Look for the string "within" in the listing below and copy every line in which it appears.

THE INPUT:
******
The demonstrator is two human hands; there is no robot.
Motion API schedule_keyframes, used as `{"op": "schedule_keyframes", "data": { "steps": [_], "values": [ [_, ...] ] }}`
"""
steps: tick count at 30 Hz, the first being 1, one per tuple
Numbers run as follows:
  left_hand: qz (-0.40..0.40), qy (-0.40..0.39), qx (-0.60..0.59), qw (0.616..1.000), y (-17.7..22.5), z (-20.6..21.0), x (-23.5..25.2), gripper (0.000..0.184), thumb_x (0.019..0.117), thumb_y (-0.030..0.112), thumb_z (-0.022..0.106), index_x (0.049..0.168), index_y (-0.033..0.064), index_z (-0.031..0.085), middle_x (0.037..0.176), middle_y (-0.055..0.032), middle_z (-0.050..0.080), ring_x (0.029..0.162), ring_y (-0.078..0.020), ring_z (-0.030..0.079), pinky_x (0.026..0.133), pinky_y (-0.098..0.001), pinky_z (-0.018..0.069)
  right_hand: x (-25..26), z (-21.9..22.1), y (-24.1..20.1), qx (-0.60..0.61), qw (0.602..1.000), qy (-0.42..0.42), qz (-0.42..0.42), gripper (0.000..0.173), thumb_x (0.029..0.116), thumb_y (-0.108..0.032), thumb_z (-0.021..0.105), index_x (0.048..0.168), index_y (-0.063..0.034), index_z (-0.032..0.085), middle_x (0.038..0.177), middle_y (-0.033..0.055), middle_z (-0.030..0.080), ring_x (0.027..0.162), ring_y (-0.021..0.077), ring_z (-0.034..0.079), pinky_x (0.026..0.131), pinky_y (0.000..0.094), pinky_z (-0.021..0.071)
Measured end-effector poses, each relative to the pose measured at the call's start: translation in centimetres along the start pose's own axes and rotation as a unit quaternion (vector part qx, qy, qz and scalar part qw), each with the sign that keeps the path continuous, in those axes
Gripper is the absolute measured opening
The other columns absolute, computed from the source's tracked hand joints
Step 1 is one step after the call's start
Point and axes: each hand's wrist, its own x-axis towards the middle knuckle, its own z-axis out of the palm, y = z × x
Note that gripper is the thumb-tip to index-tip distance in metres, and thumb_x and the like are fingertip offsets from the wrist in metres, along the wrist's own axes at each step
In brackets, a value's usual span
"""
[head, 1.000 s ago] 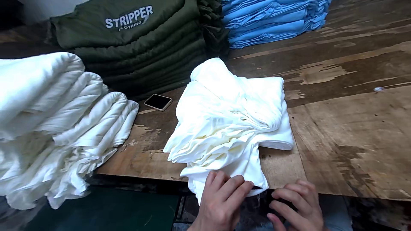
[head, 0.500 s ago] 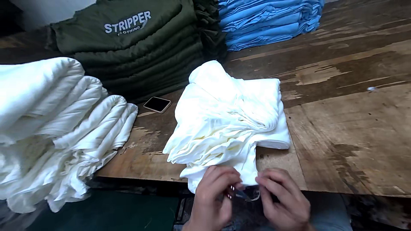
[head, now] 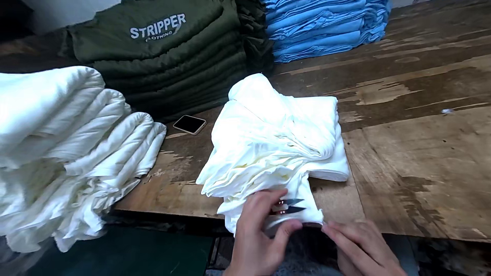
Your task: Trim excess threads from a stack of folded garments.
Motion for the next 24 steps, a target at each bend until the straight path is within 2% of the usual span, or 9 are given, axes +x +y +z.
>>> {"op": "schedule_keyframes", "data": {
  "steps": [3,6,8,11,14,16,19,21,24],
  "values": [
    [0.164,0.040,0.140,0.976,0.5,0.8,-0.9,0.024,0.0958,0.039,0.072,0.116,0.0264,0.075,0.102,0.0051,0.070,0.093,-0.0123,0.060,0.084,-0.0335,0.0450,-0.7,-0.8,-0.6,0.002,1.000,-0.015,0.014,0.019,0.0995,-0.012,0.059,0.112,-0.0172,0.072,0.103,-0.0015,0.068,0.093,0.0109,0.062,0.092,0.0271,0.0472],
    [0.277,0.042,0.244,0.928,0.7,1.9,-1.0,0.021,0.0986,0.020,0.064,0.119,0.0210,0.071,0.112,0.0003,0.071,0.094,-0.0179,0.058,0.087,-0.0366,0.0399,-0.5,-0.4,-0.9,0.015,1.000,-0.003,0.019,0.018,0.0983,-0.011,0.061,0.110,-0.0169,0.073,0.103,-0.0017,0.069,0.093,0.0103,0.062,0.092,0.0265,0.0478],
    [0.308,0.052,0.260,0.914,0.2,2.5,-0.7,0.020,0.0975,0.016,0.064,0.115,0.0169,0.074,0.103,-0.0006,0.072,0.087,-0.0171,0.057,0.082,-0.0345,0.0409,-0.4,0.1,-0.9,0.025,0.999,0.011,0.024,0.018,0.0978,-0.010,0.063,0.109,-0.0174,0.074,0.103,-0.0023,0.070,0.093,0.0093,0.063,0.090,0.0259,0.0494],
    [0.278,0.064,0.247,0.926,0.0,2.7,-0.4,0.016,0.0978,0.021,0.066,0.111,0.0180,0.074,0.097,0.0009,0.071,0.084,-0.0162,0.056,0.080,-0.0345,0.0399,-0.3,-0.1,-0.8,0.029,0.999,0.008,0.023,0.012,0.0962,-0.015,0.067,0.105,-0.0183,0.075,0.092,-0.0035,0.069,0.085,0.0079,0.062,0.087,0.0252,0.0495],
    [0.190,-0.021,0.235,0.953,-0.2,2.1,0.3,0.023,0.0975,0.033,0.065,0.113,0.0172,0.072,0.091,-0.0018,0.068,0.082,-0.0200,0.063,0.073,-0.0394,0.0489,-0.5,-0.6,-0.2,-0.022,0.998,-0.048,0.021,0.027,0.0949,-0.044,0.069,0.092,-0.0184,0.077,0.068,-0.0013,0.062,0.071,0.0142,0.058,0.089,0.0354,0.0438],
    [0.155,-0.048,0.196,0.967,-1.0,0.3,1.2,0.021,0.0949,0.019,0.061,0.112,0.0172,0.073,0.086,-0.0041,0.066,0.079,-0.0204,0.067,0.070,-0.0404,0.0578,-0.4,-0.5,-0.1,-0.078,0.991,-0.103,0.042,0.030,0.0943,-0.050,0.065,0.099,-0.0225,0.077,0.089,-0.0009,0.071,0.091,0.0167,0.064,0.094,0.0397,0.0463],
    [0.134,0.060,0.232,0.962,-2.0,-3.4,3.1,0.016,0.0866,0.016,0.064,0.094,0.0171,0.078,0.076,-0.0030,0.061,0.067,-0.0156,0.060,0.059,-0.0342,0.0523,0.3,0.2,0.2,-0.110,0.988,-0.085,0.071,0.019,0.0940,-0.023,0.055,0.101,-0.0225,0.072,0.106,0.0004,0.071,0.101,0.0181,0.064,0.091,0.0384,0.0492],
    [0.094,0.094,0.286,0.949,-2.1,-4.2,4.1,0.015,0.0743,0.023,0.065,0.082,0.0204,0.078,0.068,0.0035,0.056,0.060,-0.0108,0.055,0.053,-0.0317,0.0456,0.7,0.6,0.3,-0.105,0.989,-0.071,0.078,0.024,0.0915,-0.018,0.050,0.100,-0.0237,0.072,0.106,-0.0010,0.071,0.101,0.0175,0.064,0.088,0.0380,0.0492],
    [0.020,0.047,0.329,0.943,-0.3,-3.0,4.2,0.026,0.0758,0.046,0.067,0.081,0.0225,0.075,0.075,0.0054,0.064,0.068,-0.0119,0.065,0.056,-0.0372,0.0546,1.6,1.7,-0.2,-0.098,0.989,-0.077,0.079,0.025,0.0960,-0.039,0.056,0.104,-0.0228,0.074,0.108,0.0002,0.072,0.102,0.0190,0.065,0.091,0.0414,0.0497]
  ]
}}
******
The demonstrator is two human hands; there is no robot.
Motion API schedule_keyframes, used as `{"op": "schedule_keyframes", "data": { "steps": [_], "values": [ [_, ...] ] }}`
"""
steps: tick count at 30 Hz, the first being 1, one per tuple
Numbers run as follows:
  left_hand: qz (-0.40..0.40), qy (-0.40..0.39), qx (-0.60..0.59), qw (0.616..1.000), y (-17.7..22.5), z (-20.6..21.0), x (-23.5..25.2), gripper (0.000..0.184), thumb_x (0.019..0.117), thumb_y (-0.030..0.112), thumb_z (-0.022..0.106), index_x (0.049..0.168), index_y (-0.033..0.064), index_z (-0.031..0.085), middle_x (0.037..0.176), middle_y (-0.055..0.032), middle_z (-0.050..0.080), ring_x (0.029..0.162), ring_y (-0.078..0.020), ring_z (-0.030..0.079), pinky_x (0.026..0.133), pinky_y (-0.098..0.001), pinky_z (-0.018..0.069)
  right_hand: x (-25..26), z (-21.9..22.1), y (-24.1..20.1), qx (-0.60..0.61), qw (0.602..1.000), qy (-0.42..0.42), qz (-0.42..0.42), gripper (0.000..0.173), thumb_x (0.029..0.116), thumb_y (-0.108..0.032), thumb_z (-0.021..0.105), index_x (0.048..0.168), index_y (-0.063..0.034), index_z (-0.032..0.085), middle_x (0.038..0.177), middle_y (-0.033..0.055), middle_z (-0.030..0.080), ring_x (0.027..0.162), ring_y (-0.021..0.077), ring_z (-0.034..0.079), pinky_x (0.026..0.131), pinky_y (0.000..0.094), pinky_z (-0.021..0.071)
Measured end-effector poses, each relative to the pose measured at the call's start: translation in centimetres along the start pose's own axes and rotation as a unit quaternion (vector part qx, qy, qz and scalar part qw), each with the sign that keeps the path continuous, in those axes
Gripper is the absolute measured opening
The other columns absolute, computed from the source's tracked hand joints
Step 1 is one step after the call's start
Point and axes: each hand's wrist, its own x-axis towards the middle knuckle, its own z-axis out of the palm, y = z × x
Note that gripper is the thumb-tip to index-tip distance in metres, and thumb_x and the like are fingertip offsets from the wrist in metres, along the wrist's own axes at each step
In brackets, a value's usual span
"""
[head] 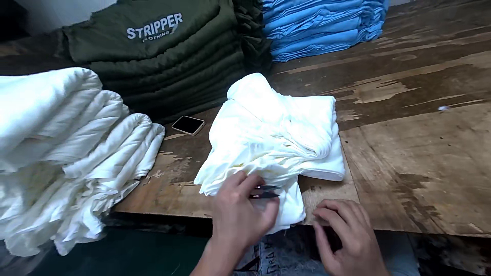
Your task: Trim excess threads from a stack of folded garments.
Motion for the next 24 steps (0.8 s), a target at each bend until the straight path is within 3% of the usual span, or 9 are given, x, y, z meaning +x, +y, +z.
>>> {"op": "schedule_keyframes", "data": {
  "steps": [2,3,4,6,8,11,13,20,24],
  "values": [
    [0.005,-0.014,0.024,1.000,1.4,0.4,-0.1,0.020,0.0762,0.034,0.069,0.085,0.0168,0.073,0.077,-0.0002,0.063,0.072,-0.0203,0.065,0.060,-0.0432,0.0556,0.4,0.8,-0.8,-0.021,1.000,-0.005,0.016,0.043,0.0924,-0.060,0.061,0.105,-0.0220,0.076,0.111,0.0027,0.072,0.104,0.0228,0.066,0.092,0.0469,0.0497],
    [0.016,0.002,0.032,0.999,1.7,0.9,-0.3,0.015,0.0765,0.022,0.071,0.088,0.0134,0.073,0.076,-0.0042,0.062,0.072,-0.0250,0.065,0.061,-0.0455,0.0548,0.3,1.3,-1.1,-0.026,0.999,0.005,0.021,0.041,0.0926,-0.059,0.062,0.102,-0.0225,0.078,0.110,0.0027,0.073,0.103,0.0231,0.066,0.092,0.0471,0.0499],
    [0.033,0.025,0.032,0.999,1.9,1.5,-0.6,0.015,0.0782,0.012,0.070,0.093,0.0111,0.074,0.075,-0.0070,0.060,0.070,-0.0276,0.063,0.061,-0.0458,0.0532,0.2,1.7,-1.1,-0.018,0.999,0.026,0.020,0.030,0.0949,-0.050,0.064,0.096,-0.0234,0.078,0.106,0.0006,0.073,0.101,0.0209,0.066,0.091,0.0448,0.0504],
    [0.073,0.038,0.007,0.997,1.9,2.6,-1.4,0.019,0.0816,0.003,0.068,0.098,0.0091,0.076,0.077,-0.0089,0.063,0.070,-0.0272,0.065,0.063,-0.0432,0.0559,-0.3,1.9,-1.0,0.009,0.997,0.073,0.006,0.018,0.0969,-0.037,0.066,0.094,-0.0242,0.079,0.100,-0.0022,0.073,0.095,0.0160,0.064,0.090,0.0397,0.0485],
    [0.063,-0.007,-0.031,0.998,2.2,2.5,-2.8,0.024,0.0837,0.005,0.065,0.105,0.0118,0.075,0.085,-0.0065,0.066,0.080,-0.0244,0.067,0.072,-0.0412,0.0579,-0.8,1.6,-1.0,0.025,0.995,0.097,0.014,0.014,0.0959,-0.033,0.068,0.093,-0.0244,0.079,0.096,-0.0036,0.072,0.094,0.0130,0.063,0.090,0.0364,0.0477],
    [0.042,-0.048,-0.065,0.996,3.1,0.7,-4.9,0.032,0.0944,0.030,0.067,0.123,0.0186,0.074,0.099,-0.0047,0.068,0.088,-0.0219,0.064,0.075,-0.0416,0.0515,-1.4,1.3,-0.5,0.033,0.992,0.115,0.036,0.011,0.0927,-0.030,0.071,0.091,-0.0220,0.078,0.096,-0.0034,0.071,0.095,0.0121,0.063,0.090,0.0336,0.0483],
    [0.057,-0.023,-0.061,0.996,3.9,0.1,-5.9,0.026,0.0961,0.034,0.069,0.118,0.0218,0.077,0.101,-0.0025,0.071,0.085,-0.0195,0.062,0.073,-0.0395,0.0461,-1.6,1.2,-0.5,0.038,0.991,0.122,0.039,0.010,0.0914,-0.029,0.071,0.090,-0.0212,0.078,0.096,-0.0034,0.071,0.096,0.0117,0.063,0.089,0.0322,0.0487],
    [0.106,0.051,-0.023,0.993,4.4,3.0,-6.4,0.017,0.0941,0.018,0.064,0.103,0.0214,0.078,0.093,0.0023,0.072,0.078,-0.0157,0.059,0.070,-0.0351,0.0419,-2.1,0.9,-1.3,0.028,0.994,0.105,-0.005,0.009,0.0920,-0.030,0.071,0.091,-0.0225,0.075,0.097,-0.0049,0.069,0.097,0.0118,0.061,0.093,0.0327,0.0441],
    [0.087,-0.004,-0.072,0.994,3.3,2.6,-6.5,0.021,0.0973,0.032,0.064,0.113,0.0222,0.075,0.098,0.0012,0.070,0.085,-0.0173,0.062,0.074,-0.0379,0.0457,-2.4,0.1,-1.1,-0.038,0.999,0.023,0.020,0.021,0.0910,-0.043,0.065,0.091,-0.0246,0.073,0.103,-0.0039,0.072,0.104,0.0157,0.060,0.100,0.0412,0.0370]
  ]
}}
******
RESPONSE BELOW:
Motion for the next 24 steps, a target at each bend until the straight path is within 2% of the usual span, or 9 are given, axes +x +y +z.
Motion for the next 24 steps (0.8 s), a target at each bend until the straight path is within 3% of the usual span, or 9 are given, x, y, z meaning +x, +y, +z.

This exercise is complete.